Scientists have discovered a dramatic uptick in earthquakes in Greenland and they are being caused by melting icebergs.

Scientists have already documented entire meltwater lakes vanishing in a matter of hours atop the vast Greenland ice sheet, as huge crevasses open beneath them. Now scientists are discovering the mechanisms behind earthquakes being caused by the rumbling and melting of this mass of often mile-thick ice.

In a new paper in the journal Science, a team of researchers from Swansea University in the UK, the Lamont-Doherty Earth Observatory at Columbia University, and several other institutions explain how the loss of Greenland’s ice can generate glacial earthquakes. When vast icebergs break off at the end of tidal glaciers, they tumble in the water and jam the glaciers themselves backwards. The result is a seismic event detectable across the Earth.

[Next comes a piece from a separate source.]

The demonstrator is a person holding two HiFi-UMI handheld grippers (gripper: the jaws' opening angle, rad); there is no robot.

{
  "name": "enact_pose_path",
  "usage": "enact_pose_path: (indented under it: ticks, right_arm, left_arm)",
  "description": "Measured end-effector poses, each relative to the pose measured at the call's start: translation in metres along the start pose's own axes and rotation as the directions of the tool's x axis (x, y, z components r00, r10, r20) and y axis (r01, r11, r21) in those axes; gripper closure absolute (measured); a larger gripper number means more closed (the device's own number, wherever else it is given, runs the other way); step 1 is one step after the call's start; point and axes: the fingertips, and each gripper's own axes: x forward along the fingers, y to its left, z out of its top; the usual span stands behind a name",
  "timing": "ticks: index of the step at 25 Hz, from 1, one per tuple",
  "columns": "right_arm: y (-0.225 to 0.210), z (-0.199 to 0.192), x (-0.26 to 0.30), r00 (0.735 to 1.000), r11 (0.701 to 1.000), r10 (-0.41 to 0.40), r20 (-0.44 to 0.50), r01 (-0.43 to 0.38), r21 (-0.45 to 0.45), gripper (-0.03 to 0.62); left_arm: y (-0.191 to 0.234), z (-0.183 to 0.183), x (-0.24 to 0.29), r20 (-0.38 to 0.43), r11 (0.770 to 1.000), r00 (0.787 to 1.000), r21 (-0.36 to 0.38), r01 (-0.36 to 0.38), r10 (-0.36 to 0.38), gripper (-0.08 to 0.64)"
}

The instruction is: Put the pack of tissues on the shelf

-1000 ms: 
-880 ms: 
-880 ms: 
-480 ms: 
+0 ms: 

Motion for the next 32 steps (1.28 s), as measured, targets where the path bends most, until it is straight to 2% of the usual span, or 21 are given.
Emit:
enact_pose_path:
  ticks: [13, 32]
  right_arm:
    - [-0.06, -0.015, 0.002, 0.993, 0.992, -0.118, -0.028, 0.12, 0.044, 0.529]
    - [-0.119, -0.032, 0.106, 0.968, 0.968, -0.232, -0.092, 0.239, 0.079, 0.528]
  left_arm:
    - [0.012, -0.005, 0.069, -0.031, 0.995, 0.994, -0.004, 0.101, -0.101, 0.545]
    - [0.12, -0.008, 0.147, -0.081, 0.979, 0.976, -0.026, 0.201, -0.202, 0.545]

“These are all around magnitude 4.6 to 5.2, they’re all pretty close to magnitude 5,” says Meredith Nettles of the Lamont-Doherty Earth Observatory at Columbia University, a co-author of the study. “Which is a pretty big earthquake.”

The earthquakes are caused by massive movements of ice that impact the ground beneath. Compared with the early 1990s, Nettles says, scientists are now measuring seven times as many of these glacial earthquakes coming from Greenland — the rate has dramatically increased as the ice sheet has begun to lose more mass from the calving of icebergs at the front end of glaciers.

To understand the dynamics behind how these glacial earthquakes are happening, the researchers put GPS instruments atop Greenland’s fast moving Helheim Glacier, which is located in the southeast part of Greenland. They also monitored the glacier’s calving front, where it meets the water, by camera, and used global seismic data to track earthquake occurrences.

The amount of ice mass that breaks off in large iceberg calvings from Helheim Glacier, explains Nettles, is around a gigaton, or a billion metric tons.

Measured in space rather than mass, a big iceberg breaking off Helheim can be 4 kilometers in length — or over two miles. So, it is not a surprise that a body this large can shake the Earth when it moves — and especially when it throws its weight against another solid object, as occurs during iceberg calving.